Is it possible to stay light hearted after experiencing significant loss?

Yes, though the path looks different than most people expect. Sam lost his father to cancer, and the sodium-lantern feeling that began in childhood only intensified in the decade that followed. Lightness did not return because he found a way to stop missing his father. It returned in fragments—through the memory of a shared ice cream, through the mentor’s hard-won wisdom, through a woman who named her teas after puns and laughed when she forgot the flavors. Significant loss reshapes you permanently, and expecting to feel exactly as light as you did before the loss sets an impossible standard. What is achievable is a different kind of lightness: one that coexists with memory, that understands sorrow intimately and still finds room for sprinkles on an ice cream cone under a yellow streetlamp.

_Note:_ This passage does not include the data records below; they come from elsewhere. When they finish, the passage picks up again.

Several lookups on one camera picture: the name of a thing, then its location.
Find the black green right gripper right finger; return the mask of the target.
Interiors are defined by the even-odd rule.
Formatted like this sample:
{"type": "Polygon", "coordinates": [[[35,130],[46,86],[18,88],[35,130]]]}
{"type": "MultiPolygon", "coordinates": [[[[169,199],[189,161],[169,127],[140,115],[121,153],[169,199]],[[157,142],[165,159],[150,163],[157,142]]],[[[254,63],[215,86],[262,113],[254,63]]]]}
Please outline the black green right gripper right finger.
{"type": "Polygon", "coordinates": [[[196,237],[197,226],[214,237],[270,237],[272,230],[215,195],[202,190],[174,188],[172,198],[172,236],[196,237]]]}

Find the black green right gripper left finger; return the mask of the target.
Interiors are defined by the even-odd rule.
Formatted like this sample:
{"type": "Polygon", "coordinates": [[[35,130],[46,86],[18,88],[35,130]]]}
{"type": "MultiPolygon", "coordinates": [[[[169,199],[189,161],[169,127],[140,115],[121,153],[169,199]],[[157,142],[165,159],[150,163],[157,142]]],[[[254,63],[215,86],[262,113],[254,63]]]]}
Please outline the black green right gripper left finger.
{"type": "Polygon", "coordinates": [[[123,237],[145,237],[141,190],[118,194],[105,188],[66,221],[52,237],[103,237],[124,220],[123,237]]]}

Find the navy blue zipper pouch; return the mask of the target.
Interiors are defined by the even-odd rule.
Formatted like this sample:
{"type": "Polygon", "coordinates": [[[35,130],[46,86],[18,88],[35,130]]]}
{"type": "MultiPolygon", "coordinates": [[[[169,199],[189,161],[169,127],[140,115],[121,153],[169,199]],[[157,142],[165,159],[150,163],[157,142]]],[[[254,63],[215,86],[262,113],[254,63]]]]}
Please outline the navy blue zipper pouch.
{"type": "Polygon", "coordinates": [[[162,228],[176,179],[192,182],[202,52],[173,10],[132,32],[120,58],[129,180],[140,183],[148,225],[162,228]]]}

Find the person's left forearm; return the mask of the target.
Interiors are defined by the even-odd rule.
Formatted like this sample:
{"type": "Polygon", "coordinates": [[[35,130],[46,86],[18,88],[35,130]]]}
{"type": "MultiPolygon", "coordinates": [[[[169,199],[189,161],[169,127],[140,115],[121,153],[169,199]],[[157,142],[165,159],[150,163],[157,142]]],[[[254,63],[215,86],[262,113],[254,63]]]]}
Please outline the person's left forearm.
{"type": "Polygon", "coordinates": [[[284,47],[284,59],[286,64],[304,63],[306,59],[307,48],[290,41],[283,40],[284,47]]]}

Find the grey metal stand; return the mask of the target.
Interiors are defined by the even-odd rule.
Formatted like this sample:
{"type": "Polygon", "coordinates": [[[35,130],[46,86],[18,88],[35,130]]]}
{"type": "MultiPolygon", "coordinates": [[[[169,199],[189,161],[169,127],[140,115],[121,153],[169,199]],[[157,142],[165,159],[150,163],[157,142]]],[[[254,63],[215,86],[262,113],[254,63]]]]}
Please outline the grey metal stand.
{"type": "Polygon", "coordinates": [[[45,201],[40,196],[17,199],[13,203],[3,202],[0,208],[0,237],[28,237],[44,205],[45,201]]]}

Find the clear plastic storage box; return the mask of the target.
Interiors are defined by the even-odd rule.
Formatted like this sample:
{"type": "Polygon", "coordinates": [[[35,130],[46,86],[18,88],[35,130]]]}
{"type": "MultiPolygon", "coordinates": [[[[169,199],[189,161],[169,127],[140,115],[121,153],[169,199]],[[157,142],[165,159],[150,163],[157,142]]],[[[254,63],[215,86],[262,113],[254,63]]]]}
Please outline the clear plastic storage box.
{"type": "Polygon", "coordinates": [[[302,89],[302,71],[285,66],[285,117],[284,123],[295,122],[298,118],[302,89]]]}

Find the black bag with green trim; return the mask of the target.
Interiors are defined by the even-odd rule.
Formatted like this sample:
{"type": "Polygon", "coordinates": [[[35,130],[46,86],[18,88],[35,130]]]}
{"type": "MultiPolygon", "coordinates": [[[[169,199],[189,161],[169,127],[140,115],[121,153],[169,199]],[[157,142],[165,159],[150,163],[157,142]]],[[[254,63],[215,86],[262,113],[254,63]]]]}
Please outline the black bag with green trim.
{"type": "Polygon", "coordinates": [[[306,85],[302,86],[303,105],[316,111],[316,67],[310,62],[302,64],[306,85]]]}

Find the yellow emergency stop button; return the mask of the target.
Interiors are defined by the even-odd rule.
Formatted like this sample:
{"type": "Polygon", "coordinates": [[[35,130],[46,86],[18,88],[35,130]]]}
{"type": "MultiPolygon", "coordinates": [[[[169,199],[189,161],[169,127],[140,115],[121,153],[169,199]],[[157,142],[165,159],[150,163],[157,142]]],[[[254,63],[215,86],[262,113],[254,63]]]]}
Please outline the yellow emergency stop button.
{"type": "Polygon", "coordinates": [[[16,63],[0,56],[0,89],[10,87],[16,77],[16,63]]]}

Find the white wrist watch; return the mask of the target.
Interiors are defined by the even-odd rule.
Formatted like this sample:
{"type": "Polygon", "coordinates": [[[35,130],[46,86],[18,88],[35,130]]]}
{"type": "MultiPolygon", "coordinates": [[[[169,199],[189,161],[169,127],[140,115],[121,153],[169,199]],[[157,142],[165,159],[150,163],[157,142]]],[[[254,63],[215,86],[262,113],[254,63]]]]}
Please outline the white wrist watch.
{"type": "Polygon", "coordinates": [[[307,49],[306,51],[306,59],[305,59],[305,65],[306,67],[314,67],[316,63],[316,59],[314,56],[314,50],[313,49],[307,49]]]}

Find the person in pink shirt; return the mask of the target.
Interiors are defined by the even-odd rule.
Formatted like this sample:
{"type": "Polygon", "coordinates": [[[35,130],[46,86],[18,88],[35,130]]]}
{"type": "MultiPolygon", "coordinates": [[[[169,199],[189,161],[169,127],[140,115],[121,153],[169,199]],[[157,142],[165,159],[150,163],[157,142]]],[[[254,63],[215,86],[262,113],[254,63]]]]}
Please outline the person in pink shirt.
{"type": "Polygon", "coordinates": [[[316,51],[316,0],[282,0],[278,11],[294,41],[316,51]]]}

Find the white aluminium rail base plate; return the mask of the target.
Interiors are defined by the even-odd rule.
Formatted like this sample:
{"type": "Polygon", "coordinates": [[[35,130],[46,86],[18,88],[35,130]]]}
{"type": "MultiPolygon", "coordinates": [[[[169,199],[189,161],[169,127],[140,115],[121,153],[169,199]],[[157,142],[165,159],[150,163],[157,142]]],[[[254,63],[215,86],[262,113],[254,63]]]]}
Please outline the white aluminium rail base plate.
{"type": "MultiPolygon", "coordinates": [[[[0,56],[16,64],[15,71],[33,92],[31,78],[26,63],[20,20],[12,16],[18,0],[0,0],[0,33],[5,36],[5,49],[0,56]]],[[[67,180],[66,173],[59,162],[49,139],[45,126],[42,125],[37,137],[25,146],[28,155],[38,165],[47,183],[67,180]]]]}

The five ways explored here—sharing the weight, immersing yourself in absorbing pursuits, loving questions over answers, cultivating everyday playfulness, and stepping into the unknown—are not a cure. They are a practice. And like any practice, they build something over time. A heart that knows how to stay light is not one that has avoided the dark. It is one that has walked through the sodium-lit evenings of life and discovered, again and again, that morning still comes.